On the other hand, we could store the resulting XML and query that via the SQL Server built in XML functions.
Personally, I am comfortable with dealing with both SQL and XML, so both look fine to me.
Are there any big pros and cons and what would I need to consider in terms of database design when trying to store the resulting XML for quite a few different possible Webservice operations? I was thinking about a result table for each operation that we call with different entries for the different possible outcomes / types and then store the XML in the right field, e.g. a fault in the fault field, a "normal" return type in the appropriate field etc.
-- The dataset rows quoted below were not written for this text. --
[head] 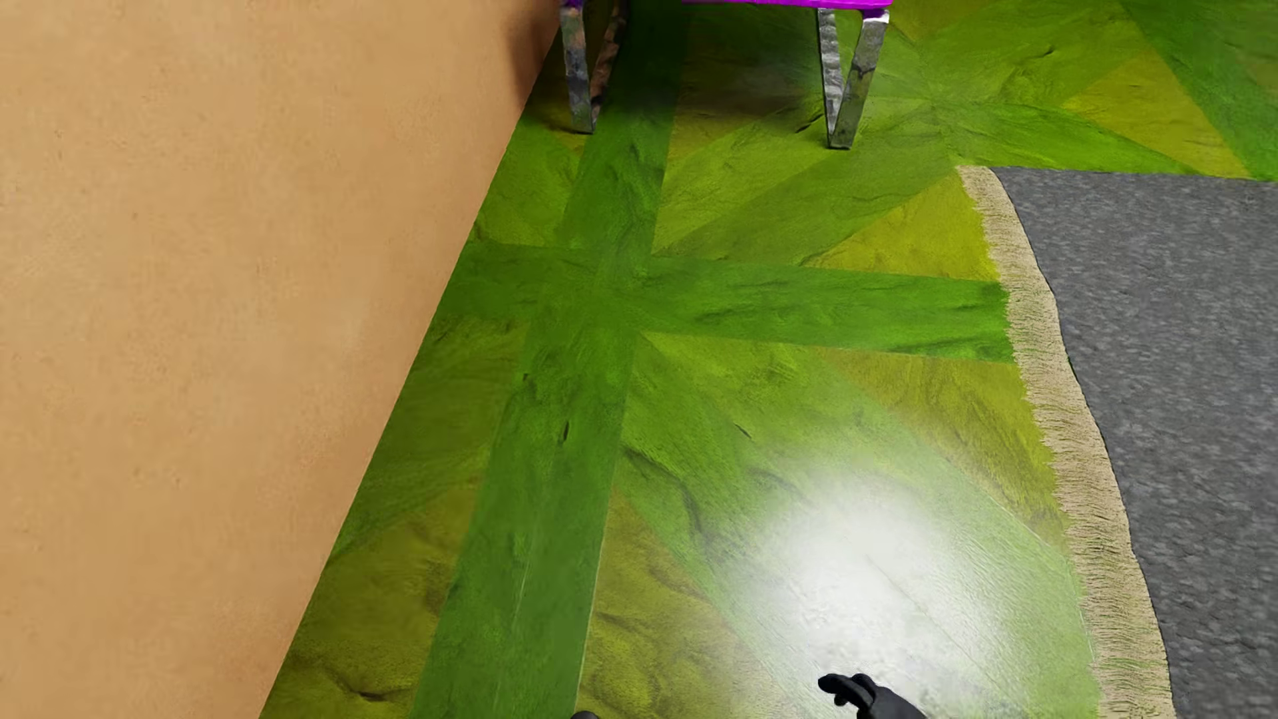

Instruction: Go to the purple armchair

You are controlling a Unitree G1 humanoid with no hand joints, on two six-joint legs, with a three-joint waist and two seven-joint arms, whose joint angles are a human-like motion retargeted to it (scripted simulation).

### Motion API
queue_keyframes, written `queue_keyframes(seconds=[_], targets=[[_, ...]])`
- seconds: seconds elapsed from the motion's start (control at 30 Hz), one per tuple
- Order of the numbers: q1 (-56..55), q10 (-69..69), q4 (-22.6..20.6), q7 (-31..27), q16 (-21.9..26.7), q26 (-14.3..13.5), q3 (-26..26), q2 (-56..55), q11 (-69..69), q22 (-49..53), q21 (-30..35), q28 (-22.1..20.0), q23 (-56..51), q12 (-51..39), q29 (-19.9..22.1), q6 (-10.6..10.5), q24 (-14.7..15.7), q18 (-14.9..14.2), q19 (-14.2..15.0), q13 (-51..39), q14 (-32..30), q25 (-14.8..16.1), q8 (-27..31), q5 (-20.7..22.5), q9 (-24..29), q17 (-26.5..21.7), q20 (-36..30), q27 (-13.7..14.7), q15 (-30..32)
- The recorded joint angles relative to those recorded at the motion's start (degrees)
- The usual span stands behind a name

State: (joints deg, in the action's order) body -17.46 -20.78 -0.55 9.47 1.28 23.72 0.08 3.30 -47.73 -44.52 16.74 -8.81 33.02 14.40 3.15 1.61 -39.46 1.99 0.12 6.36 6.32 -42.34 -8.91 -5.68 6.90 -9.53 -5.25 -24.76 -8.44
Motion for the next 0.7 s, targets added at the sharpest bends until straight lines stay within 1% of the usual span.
queue_keyframes(seconds=[0.03, 0.07, 0.1, 0.13, 0.17, 0.2, 0.23, 0.27, 0.3, 0.33, 0.37, 0.4, 0.43, 0.47, 0.5, 0.53, 0.57, 0.6, 0.63, 0.67, 0.7], targets=[[3.0, 0.4, -0.3, 3.3, -0.1, -0.5, 0.2, -5.7, -10.8, -0.2, 3.4, -0.4, 4.3, -1.6, -4.4, 0.8, -0.4, 0.4, 2.2, -0.2, 2.4, -2.5, 2.3, -3.4, 0.2, -1.7, 1.1, -0.8, 7.4], [6.6, 1.9, -1.0, 6.1, 0.4, -1.5, 0.1, -10.9, -19.3, 0.7, 6.5, -0.5, 7.4, -2.6, -9.4, 1.6, -0.8, 0.6, 3.8, -0.5, 4.1, -4.8, 3.1, -7.6, 0.4, -3.3, 1.1, -0.5, 12.5], [8.8, 1.4, -1.8, 8.3, 1.6, -2.9, -0.3, -15.2, -24.9, 0.4, 6.8, -1.2, 8.6, -4.2, -11.6, 2.4, -1.5, 0.7, 2.1, 0.5, 6.2, -5.6, 3.4, -10.7, 0.6, -4.3, 0.8, 0.0, 9.6], [10.8, 0.8, -2.4, 9.5, 2.9, -3.3, -1.0, -18.8, -27.6, 0.1, 3.4, -1.0, 7.8, -6.8, -10.2, 3.0, -2.3, 0.7, -0.7, 2.5, 8.0, -4.6, 2.9, -12.0, 0.8, -4.3, 0.7, -0.7, 5.0], [12.4, 0.0, -2.8, 10.2, 3.8, -3.5, -1.9, -21.9, -27.5, 0.8, -1.8, -1.3, 5.9, -9.2, -6.4, 3.4, -2.5, 0.7, -2.6, 5.2, 9.9, -2.4, 2.1, -12.0, 0.9, -3.5, 1.5, -1.0, 2.5], [13.8, -0.8, -2.9, 10.6, 4.5, -3.8, -2.8, -24.6, -24.7, 2.5, -6.9, -1.9, 4.2, -10.9, -2.1, 3.5, -1.8, 0.1, -3.1, 7.6, 11.7, -0.1, 1.1, -10.6, 0.9, -2.4, 2.9, -1.0, -0.2], [15.1, -1.6, -2.9, 10.7, 4.9, -4.7, -3.8, -26.7, -19.5, 4.9, -11.0, -2.9, 2.6, -12.3, 1.4, 3.4, -0.6, -0.4, -2.0, 9.8, 13.4, 2.0, -0.1, -9.1, 0.8, -1.4, 4.3, -0.9, -2.8], [16.5, -1.9, -2.9, 10.8, 5.5, -6.0, -4.6, -28.0, -12.1, 7.3, -13.4, -4.0, 1.6, -13.4, 3.7, 3.2, 0.9, -0.6, -2.6, 11.7, 14.9, 2.5, -2.2, -7.8, 0.7, -0.7, 5.2, -0.9, -4.3], [18.1, -1.4, -2.9, 10.9, 6.5, -7.2, -5.3, -28.3, -2.3, 9.4, -14.8, -4.8, 1.1, -14.4, 4.5, 3.0, 2.0, -0.5, -3.1, 13.2, 15.9, 2.6, -5.4, -6.7, 0.5, 0.1, 5.0, -0.9, -4.9], [19.8, -0.6, -3.1, 10.9, 7.6, -8.2, -5.8, -27.8, 8.9, 11.4, -15.3, -5.3, 1.5, -15.3, 4.6, 2.7, 2.6, -0.8, -2.5, 14.3, 16.8, 2.2, -9.4, -5.4, 0.2, 0.9, 4.2, -1.2, -4.2], [21.9, 1.2, -3.2, 10.9, 8.8, -8.8, -6.0, -26.5, 20.2, 12.9, -14.9, -5.2, 2.6, -16.1, 3.3, 2.4, 3.1, -1.3, -3.1, 15.0, 17.1, 1.3, -15.3, -4.3, -0.1, 1.8, 3.1, -1.5, 0.0], [24.0, 2.8, -3.2, 10.8, 9.5, -8.7, -5.8, -24.9, 29.8, 13.9, -13.9, -5.1, 4.0, -16.8, 0.8, 2.1, 3.6, -2.1, -2.9, 15.5, 17.2, 0.2, -23.0, -3.4, -0.4, 2.6, 2.1, -1.5, 4.5], [25.8, 3.3, -3.3, 10.7, 9.5, -8.3, -5.6, -23.7, 35.2, 14.5, -12.8, -5.0, 5.3, -17.2, -1.9, 1.7, 4.3, -2.9, -1.5, 15.9, 17.4, -1.4, -29.5, -3.1, -0.7, 3.1, 1.6, -1.2, 7.1], [27.1, 2.5, -3.4, 10.3, 8.9, -8.2, -5.6, -23.4, 34.4, 15.0, -11.8, -5.2, 6.4, -17.0, -4.8, 1.3, 5.4, -3.5, -9.8, 15.9, 17.9, -2.9, -30.8, -3.2, -0.8, 3.5, 1.7, -0.9, 7.0], [28.6, 1.5, -2.7, 9.6, 8.5, -7.9, -5.6, -22.4, 32.3, 14.9, -11.2, -5.5, 7.2, -16.3, -6.8, 0.8, 5.8, -4.1, -13.7, 15.7, 17.9, -4.0, -31.0, -3.0, -0.9, 4.2, 1.4, -0.4, 5.2], [29.6, -0.6, -1.0, 8.9, 7.9, -7.3, -5.8, -20.6, 31.2, 14.2, -11.0, -6.1, 7.8, -15.1, -8.0, 0.0, 5.7, -4.9, -14.0, 15.2, 16.7, -4.9, -31.4, -2.2, -0.9, 5.3, 1.0, 0.0, 3.8], [29.2, -5.3, 1.4, 8.3, 6.7, -6.8, -5.9, -18.5, 30.6, 12.4, -11.8, -6.9, 8.0, -13.4, -8.0, -1.0, 5.9, -6.1, -13.0, 14.2, 13.8, -5.3, -31.6, -1.0, -0.9, 6.3, 0.6, -0.3, 2.2], [26.9, -12.7, 4.2, 7.6, 5.8, -5.3, -6.2, -16.6, 30.2, 9.5, -12.8, -6.7, 7.6, -11.8, -7.4, -2.0, 5.4, -6.9, -12.0, 13.0, 9.1, -5.9, -31.9, 0.4, -0.8, 7.3, -1.1, -0.7, 0.7], [22.9, -22.1, 7.3, 5.6, 6.1, -3.5, -6.4, -14.7, 30.2, 6.3, -14.1, -3.0, 6.3, -10.7, -6.0, -2.8, 3.6, -9.7, -11.3, 11.7, 3.8, -6.0, -32.5, 1.8, -0.7, 8.4, -5.2, -0.4, -0.7], [18.5, -32.2, 10.5, 4.0, 7.0, -2.4, -6.5, -12.8, 30.5, 4.2, -14.7, 2.0, 4.8, -9.8, -4.5, -3.5, 1.1, -14.2, -10.5, 10.1, 0.0, -5.8, -32.8, 3.1, -0.4, 9.1, -9.8, 0.5, -1.9], [14.0, -41.4, 13.5, 3.4, 7.3, -1.6, -6.6, -11.0, 30.6, 3.9, -14.8, 5.1, 3.1, -8.1, -2.9, -4.1, -0.5, -16.1, -9.7, 7.6, -3.5, -5.2, -32.6, 4.2, -0.1, 9.4, -11.7, 1.5, -3.1]])
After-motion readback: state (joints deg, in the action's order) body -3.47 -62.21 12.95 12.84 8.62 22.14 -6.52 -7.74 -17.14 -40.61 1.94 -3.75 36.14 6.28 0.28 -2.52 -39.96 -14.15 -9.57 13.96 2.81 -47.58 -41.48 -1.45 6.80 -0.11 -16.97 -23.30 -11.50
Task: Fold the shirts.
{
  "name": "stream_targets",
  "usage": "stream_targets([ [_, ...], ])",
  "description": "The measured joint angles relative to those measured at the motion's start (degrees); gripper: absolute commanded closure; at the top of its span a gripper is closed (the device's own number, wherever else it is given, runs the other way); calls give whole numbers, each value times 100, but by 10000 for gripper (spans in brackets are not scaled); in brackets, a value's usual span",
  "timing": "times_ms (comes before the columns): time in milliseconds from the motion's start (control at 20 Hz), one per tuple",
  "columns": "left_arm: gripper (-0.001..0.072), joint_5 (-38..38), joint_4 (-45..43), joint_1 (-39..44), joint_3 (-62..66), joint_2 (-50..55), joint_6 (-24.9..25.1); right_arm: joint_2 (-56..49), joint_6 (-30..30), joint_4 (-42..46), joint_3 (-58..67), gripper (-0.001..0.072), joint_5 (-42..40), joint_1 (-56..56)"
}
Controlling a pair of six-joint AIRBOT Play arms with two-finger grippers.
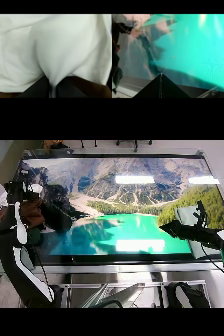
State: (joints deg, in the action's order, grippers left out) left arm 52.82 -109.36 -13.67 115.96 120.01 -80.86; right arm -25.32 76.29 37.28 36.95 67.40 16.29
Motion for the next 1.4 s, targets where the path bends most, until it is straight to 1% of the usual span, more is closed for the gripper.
stream_targets([
  [250,693,-125,17,485,20,-1115,-17,0,0,-2,0,688,0,0],
  [350,693,44,297,750,20,-1668,-22,0,0,-2,0,688,2,0],
  [450,693,498,992,1069,20,-2253,-33,0,0,-28,0,688,2,0],
  [650,694,1615,2916,1882,-393,-3274,-33,-2,0,-216,0,687,4,0],
  [800,693,2103,3775,2693,-1174,-3834,-61,-46,0,-289,0,678,81,0],
  [850,692,2208,3950,2992,-1499,-3967,-105,-61,2,-289,0,553,133,0],
  [900,690,2236,4074,3254,-1801,-4063,-153,-76,0,-286,0,349,155,0],
  [950,593,2218,4155,3473,-2081,-4133,-208,-87,0,-282,0,297,173,0],
  [1000,178,2162,4225,3676,-2339,-4175,-280,-96,0,-273,0,298,195,2],
  [1050,4,2063,4282,3814,-2544,-4205,-337,-103,0,-269,0,298,214,7],
  [1200,4,1969,4371,3862,-2883,-4264,-592,-153,0,-243,0,298,225,15],
  [1400,4,2450,4413,3300,-3346,-4444,-721,-409,-105,-94,0,297,243,15],
])
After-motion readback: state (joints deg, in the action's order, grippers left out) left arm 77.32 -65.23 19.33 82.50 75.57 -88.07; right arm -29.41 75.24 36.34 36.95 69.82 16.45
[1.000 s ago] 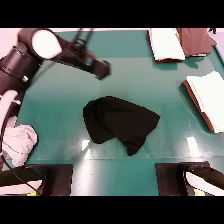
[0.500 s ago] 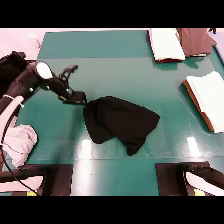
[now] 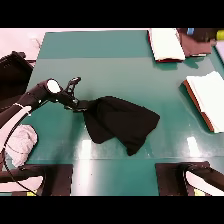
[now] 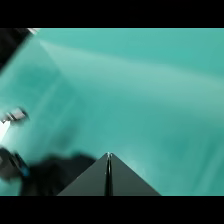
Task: Fold the shirts.
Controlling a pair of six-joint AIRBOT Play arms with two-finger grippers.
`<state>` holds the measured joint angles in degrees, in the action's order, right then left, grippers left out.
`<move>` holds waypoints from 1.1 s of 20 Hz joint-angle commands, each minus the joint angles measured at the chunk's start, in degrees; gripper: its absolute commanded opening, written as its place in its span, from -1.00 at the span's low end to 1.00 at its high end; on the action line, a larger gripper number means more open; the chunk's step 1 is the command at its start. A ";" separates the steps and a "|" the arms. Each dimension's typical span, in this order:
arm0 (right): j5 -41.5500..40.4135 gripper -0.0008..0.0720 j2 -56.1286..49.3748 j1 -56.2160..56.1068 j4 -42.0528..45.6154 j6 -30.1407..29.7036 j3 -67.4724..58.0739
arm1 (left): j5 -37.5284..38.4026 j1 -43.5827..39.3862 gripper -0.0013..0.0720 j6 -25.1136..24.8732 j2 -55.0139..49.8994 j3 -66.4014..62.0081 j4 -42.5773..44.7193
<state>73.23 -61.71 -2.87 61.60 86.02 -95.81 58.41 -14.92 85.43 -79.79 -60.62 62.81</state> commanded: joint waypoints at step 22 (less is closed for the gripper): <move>-17.86 -0.92 -8.55 4.37 -15.17 -12.15 48.33 | 3.13 2.47 -0.89 -0.42 2.49 -8.79 3.23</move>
<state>56.27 -71.09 2.87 43.51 74.59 -41.50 60.84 -12.49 85.03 -78.89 -67.99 64.45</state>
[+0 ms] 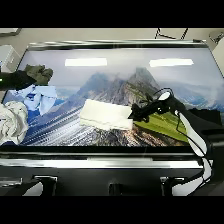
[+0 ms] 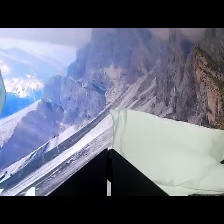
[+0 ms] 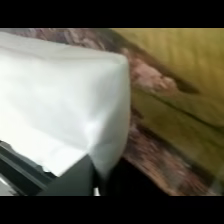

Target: Fold the clothes and pants, and hang the long-sleeved shirts on hangers.

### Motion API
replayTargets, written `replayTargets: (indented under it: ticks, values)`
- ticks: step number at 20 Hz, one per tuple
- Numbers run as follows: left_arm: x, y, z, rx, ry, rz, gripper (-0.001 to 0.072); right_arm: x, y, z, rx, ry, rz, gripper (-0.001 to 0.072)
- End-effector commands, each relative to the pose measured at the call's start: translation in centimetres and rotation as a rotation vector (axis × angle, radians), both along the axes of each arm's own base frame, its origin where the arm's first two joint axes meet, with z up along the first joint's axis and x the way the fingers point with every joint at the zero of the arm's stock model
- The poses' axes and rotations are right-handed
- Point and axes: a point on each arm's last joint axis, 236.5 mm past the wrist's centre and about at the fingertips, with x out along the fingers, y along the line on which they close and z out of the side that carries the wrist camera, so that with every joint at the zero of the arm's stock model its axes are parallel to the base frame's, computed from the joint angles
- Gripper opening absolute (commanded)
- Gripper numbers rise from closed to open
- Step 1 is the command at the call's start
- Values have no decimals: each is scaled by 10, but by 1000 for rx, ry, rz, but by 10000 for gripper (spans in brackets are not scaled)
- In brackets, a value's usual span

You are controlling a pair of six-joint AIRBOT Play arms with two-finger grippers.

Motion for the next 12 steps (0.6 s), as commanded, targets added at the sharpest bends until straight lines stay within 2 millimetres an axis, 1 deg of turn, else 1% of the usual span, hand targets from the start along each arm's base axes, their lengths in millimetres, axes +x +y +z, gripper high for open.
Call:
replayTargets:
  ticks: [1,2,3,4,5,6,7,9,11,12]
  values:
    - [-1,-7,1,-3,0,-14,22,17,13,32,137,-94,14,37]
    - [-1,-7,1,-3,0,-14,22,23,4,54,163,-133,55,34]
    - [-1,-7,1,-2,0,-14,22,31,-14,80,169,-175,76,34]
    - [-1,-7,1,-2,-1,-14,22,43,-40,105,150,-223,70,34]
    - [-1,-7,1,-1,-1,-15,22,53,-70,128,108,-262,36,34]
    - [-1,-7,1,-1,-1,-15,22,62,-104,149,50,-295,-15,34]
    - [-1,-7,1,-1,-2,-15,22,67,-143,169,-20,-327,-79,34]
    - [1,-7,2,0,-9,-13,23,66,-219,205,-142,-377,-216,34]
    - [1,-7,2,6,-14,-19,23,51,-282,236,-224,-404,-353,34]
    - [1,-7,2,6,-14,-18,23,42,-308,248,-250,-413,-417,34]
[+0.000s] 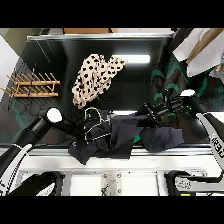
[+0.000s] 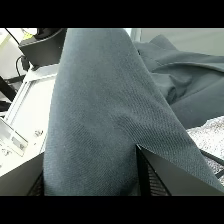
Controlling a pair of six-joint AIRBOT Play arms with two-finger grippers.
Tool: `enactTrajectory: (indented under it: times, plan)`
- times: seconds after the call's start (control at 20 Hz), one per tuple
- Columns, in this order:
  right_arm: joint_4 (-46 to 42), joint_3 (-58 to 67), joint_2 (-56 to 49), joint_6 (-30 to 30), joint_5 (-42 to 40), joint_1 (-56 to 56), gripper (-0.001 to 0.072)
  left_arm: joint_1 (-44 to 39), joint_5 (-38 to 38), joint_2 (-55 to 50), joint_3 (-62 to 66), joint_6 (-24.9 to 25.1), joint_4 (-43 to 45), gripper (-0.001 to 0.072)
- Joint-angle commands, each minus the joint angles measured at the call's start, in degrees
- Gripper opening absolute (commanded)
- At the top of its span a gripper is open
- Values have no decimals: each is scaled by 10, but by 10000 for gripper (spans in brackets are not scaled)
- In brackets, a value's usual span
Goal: Fold the clothes and pants, and hang the long-sleeved shirts on hangers.
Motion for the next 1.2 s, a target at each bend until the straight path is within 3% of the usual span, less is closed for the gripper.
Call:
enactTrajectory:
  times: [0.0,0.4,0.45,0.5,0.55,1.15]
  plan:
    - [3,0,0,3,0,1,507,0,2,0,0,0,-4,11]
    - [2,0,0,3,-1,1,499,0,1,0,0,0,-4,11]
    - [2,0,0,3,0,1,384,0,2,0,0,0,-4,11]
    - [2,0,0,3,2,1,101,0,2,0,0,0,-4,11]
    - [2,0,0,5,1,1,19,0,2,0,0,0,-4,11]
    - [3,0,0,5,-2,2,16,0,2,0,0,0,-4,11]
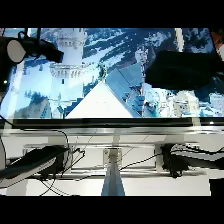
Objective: Fold the clothes and pants, and hang the long-sleeved shirts on hangers.
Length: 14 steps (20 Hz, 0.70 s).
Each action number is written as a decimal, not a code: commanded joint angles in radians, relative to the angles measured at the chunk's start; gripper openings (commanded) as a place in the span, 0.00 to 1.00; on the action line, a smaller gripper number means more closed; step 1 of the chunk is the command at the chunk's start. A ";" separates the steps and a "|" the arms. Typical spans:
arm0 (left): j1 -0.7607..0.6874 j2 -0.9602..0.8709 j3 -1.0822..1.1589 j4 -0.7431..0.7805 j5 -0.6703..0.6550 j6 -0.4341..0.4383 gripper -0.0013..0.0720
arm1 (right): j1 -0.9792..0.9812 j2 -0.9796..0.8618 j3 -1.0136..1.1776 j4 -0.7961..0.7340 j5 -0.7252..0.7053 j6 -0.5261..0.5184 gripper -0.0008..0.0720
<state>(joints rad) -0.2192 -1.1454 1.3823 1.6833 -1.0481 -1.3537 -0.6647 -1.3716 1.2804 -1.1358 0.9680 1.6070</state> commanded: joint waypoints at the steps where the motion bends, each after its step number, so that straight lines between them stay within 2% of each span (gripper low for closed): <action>1: 0.003 0.050 0.000 0.149 -0.115 -0.043 0.06 | -0.257 0.069 0.003 -0.181 0.099 0.202 0.04; 6: 0.003 0.052 -0.002 0.117 -0.127 -0.047 0.06 | -0.517 0.159 0.002 -0.461 0.196 0.540 0.04; 8: 0.003 0.052 -0.002 0.095 -0.126 -0.046 0.06 | -0.575 0.179 0.003 -0.476 0.217 0.601 0.04; 9: 0.003 0.051 -0.002 0.087 -0.126 -0.046 0.06 | -0.587 0.177 0.002 -0.472 0.234 0.602 0.07; 10: 0.003 0.048 -0.002 0.083 -0.126 -0.046 0.06 | -0.589 0.174 0.002 -0.472 0.252 0.602 0.27; 11: 0.003 0.044 -0.002 0.074 -0.127 -0.046 0.06 | -0.589 0.169 0.002 -0.472 0.262 0.598 0.61; 12: 0.003 0.040 -0.002 0.069 -0.127 -0.046 0.06 | -0.585 0.166 0.001 -0.468 0.270 0.577 0.80; 14: 0.003 0.033 -0.002 0.070 -0.127 -0.046 0.06 | -0.557 0.165 -0.003 -0.469 0.266 0.452 0.76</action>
<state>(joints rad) -0.2173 -1.1049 1.3808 1.7649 -1.1721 -1.3991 -1.2240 -1.2076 1.2812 -1.5791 1.2076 2.1418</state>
We use a combination of both. XML for reference and detailed data, and text columns for fields you might search on. Searchable columns include order number, customer reference, ticket number. We just add them when we need them since you can extract them from the XML column.
I wouldn't recommend just the XML. If you store 10.000 messages a day, a query like:
select * from XmlLogging with (nolock) where Response like '%Order12%'
can become slow and interfere with other queries. You also can't display the logging in a GUI because retrieval is too slow.
I wouldn't recommend just the text columns either. If the XML format changes, you'd get an empty column. That's hard to troubleshoot without the XML message. In addition, if you need to "replay" the message stream, that's a lot easier with the XML messages. Few requirements demand replay, but it's really helpful when repairing the fallout of production problems.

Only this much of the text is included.